Collection entries

========================================================================

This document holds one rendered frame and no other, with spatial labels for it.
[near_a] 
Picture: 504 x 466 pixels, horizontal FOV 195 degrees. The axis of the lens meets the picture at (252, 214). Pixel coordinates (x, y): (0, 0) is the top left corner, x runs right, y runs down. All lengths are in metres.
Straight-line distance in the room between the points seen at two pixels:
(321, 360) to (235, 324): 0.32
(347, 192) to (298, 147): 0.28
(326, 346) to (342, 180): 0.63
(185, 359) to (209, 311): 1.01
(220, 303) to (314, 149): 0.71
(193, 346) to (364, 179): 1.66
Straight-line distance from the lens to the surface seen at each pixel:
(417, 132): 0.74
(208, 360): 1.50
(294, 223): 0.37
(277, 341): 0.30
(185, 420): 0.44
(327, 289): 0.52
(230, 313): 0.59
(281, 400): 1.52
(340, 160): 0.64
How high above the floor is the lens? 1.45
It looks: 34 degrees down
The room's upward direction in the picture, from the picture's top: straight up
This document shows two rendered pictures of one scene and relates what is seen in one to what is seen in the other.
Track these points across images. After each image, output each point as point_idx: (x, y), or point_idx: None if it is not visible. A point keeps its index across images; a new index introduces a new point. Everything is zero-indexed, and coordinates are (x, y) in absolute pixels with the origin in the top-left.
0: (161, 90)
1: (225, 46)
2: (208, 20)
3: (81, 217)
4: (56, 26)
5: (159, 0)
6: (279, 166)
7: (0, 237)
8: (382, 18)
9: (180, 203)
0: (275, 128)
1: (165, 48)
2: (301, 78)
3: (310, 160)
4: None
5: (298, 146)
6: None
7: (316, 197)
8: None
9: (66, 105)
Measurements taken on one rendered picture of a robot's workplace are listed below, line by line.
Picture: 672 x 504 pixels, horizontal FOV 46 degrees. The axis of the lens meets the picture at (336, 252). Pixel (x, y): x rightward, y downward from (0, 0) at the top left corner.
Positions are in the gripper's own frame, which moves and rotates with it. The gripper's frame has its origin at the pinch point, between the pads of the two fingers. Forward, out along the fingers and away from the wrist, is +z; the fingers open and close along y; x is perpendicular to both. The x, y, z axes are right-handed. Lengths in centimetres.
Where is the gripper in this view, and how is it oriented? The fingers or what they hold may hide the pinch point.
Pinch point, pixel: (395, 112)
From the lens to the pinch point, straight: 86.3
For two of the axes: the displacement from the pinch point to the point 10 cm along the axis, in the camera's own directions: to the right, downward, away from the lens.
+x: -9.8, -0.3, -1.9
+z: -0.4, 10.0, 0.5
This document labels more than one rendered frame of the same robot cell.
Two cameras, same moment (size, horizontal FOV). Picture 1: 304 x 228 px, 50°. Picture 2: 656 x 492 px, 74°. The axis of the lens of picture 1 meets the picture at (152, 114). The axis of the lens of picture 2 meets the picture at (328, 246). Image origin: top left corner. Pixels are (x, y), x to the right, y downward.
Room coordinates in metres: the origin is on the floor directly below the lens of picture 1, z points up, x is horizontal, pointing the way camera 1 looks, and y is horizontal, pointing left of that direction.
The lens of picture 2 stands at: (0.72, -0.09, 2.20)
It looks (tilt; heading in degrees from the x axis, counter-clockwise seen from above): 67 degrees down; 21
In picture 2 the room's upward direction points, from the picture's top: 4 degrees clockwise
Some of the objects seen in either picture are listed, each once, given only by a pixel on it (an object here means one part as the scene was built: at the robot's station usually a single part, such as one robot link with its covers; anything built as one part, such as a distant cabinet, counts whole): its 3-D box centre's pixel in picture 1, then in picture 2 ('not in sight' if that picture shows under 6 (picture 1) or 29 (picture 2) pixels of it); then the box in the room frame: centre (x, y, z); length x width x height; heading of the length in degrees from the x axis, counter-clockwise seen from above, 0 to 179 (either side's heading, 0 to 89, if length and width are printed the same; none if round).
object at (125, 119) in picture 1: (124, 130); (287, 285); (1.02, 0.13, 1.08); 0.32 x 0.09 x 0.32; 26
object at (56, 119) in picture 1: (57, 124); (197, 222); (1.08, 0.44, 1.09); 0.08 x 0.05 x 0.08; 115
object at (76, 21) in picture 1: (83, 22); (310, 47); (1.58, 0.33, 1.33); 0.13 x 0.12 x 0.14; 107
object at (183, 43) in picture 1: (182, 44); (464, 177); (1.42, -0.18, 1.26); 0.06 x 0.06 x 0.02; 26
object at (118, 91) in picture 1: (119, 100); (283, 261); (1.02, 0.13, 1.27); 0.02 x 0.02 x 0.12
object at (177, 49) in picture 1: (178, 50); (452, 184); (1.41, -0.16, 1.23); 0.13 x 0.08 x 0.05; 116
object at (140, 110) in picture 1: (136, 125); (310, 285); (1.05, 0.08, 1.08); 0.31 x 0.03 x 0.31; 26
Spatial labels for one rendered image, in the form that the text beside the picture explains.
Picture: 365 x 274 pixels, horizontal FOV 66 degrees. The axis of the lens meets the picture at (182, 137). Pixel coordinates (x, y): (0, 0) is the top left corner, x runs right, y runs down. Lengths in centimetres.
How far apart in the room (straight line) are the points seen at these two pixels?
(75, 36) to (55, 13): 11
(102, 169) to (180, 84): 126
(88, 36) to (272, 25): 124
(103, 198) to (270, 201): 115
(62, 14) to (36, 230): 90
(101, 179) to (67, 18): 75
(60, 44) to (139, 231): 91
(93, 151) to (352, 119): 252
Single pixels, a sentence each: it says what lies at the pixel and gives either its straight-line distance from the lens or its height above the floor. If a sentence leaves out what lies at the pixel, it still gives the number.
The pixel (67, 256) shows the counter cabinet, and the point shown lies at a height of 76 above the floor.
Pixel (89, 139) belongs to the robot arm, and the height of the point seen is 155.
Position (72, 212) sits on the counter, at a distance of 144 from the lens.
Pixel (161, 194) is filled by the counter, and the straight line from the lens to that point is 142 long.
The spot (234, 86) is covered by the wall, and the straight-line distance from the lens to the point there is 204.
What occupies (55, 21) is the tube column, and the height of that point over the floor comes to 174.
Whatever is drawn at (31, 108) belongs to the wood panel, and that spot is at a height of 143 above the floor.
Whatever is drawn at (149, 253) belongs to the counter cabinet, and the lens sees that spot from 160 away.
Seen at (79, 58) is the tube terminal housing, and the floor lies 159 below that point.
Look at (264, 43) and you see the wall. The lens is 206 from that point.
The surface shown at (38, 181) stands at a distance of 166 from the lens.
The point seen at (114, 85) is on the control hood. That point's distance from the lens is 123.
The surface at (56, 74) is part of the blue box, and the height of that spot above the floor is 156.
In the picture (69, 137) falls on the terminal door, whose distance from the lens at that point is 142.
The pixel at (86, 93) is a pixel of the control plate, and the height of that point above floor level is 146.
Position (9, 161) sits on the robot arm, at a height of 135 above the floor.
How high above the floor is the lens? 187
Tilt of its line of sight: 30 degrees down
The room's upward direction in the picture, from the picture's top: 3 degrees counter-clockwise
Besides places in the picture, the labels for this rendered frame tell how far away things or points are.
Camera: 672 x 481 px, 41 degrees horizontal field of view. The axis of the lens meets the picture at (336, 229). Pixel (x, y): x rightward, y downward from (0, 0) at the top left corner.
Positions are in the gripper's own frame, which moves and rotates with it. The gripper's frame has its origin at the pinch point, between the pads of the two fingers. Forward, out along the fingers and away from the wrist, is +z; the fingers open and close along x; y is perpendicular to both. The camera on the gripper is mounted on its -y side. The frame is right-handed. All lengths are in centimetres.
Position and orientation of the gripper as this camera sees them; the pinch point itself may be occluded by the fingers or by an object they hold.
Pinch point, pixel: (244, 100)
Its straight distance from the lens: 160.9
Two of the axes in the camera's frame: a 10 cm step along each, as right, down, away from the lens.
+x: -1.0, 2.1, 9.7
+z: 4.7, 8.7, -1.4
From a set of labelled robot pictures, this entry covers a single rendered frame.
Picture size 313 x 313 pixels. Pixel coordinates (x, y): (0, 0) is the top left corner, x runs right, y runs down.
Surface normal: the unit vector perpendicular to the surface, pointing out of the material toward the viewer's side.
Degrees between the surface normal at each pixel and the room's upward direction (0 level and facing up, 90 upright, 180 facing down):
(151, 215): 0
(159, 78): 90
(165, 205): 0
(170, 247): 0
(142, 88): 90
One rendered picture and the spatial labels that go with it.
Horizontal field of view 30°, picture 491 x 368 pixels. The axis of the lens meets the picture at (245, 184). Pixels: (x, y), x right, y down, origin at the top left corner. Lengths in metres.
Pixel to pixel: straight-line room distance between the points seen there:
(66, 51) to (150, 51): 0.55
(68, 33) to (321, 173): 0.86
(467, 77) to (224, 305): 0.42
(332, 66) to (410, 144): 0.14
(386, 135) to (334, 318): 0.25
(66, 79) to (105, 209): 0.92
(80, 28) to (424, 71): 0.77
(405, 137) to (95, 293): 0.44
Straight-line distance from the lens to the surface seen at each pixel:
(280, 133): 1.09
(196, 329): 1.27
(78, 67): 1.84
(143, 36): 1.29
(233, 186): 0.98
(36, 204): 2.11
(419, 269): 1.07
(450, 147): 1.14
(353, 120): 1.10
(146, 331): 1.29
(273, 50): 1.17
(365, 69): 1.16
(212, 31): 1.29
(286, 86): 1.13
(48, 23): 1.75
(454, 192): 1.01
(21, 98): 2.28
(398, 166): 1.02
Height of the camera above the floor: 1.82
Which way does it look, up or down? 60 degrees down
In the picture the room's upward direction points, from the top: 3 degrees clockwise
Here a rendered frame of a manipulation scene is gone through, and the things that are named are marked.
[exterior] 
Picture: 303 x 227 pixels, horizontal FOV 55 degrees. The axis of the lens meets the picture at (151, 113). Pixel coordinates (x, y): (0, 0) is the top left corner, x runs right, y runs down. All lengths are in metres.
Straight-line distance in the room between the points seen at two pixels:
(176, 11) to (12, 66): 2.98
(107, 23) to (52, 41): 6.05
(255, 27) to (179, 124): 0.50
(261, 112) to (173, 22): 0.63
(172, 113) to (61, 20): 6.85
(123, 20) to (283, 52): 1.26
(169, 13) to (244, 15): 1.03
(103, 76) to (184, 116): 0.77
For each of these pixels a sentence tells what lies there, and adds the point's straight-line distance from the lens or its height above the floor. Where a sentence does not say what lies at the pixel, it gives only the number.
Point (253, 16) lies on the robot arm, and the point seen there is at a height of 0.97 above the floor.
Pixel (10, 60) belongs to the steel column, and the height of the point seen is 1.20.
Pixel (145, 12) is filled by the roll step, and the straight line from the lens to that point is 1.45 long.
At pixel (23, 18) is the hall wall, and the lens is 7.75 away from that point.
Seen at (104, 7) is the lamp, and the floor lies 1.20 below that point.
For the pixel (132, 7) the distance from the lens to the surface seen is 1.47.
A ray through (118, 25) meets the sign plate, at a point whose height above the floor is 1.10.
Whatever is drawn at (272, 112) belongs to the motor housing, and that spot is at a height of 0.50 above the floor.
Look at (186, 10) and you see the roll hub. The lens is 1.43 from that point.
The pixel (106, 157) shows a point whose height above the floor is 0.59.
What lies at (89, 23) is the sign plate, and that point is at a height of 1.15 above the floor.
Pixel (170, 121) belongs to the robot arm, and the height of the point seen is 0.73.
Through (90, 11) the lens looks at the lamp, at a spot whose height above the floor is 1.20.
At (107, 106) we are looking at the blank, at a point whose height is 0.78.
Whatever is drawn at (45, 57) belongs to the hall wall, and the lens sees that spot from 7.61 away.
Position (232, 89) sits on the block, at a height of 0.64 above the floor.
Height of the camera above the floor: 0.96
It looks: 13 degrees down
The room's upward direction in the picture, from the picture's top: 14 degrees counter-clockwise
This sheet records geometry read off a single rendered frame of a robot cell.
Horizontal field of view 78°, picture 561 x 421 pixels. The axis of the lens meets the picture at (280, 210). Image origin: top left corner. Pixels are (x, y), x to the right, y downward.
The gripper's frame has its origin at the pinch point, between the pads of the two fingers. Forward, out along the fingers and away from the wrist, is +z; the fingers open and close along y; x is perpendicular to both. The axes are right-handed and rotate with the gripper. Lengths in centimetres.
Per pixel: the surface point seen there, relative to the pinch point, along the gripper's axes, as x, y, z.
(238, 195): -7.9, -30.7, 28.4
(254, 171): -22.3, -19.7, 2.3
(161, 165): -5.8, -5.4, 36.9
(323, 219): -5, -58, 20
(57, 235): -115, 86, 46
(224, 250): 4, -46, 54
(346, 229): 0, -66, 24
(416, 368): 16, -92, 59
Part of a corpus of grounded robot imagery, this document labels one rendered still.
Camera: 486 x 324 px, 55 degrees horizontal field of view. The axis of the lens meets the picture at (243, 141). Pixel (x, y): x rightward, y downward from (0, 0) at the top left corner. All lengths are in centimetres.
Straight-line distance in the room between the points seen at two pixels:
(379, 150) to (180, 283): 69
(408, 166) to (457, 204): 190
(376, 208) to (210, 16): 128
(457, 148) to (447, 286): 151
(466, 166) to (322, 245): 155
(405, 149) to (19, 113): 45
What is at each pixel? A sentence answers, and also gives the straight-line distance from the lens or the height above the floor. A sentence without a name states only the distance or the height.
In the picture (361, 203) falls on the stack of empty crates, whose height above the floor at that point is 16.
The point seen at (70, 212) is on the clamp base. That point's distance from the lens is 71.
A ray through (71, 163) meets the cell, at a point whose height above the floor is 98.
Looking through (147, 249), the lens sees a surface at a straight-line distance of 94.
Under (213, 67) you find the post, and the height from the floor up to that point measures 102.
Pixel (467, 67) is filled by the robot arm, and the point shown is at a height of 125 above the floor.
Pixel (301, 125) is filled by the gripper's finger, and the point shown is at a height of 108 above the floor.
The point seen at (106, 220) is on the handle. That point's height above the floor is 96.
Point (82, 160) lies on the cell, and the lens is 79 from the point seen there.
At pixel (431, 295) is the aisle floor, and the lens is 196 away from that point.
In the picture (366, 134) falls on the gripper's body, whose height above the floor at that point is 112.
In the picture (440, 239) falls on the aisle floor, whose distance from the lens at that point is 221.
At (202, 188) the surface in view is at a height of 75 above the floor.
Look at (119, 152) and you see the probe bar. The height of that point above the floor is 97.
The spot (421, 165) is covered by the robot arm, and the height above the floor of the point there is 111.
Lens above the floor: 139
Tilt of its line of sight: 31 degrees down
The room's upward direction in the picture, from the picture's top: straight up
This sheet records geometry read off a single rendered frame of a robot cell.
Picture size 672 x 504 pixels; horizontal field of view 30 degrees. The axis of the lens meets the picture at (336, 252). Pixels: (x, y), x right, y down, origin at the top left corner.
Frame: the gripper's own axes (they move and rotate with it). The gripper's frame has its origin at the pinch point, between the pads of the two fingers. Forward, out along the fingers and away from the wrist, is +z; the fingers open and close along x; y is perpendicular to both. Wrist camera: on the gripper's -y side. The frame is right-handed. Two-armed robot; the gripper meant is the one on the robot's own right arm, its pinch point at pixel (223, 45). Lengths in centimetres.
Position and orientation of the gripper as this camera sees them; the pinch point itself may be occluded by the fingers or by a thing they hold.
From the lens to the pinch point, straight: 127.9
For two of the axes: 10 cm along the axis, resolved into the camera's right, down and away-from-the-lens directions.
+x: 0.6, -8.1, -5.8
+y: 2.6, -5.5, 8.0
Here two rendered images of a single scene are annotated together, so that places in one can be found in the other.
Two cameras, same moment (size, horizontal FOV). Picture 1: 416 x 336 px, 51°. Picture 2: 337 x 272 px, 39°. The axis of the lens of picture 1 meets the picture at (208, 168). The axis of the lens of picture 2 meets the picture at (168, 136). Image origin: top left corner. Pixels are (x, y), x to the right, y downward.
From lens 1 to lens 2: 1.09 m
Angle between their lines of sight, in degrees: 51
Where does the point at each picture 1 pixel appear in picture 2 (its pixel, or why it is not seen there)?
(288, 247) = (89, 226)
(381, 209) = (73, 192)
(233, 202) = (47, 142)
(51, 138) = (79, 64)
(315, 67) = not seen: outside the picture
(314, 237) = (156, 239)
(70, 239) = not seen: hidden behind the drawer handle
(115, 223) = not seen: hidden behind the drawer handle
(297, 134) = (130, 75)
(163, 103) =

========================================================================

**PROBLEM STATEMENT**
Copy range, inclusive: the line holding "(376, 208) to (210, 16): 128" to the line holding "A ray through (71, 163)". Reproduce exactly those lines of the records above and no others.

**SOLUTION TO THIS EXERCISE**
(376, 208) to (210, 16): 128
(457, 148) to (447, 286): 151
(466, 166) to (322, 245): 155
(405, 149) to (19, 113): 45
What is at each pixel? A sentence answers, and also gives the straight-line distance from the lens or the height above the floor. A sentence without a name states only the distance or the height.
In the picture (361, 203) falls on the stack of empty crates, whose height above the floor at that point is 16.
The point seen at (70, 212) is on the clamp base. That point's distance from the lens is 71.
A ray through (71, 163) meets the cell, at a point whose height above the floor is 98.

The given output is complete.